▸ **PROBLEM DESCRIPTION**
Among the entries below, extract exactly the lines that run from the one with "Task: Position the" through the one with "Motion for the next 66", both ends included.

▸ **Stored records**
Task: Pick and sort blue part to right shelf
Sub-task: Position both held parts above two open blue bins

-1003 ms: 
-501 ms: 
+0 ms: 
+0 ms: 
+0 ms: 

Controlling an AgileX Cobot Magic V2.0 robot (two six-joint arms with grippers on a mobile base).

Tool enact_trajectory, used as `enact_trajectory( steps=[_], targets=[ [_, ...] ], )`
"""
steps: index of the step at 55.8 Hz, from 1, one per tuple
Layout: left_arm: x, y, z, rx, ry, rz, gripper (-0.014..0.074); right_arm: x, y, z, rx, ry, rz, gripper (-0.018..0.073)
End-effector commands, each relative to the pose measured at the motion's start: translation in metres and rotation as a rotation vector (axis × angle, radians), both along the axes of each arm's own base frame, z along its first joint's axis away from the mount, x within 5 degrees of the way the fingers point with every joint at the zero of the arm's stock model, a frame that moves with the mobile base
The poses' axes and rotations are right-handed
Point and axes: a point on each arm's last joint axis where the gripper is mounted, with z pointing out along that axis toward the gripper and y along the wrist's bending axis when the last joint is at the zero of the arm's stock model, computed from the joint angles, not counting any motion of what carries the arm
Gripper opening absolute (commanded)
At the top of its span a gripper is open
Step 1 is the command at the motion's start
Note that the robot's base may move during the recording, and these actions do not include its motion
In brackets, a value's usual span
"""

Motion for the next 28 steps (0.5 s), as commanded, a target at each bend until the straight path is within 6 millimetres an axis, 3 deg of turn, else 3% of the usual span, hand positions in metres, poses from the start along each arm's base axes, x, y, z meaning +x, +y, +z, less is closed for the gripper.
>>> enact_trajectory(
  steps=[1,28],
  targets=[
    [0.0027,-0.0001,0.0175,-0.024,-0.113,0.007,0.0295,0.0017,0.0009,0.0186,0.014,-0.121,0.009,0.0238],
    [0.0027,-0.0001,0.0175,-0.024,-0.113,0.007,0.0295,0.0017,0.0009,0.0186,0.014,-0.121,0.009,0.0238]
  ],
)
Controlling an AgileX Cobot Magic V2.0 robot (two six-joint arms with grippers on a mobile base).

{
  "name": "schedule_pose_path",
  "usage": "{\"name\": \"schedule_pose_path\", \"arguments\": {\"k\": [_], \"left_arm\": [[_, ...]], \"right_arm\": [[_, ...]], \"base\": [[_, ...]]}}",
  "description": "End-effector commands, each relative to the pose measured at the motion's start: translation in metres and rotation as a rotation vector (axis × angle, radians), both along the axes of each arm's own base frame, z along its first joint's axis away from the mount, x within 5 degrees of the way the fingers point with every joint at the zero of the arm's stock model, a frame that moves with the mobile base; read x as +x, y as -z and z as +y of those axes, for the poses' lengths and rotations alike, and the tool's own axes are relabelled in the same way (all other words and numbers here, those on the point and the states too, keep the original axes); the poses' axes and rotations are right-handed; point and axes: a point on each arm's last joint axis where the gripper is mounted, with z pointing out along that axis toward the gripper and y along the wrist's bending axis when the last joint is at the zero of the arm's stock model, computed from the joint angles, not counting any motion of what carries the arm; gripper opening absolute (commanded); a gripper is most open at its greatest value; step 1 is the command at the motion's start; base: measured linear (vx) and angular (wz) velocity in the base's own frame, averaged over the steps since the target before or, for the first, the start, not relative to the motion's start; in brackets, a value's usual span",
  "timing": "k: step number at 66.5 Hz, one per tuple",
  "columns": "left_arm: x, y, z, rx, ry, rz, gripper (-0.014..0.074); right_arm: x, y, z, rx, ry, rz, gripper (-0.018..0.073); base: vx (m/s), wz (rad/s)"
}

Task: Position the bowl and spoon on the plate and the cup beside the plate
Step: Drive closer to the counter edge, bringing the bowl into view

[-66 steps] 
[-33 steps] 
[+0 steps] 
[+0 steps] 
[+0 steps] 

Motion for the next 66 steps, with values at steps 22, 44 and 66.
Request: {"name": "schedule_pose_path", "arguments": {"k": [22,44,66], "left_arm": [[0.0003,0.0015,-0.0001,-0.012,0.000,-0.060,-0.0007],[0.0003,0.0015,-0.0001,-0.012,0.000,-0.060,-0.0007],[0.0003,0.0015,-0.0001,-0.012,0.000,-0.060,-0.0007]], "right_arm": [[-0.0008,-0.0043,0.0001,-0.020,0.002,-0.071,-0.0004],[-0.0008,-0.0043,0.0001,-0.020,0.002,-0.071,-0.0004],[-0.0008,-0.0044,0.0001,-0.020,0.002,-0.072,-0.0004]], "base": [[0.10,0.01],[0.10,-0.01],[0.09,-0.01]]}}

▸ **SOLUTION TO THIS EXERCISE**
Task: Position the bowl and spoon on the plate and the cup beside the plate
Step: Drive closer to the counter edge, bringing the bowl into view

[-66 steps] 
[-33 steps] 
[+0 steps] 
[+0 steps] 
[+0 steps] 

Motion for the next 66 steps, with values at steps 22, 44 and 66.

Work on this exercise has been finished.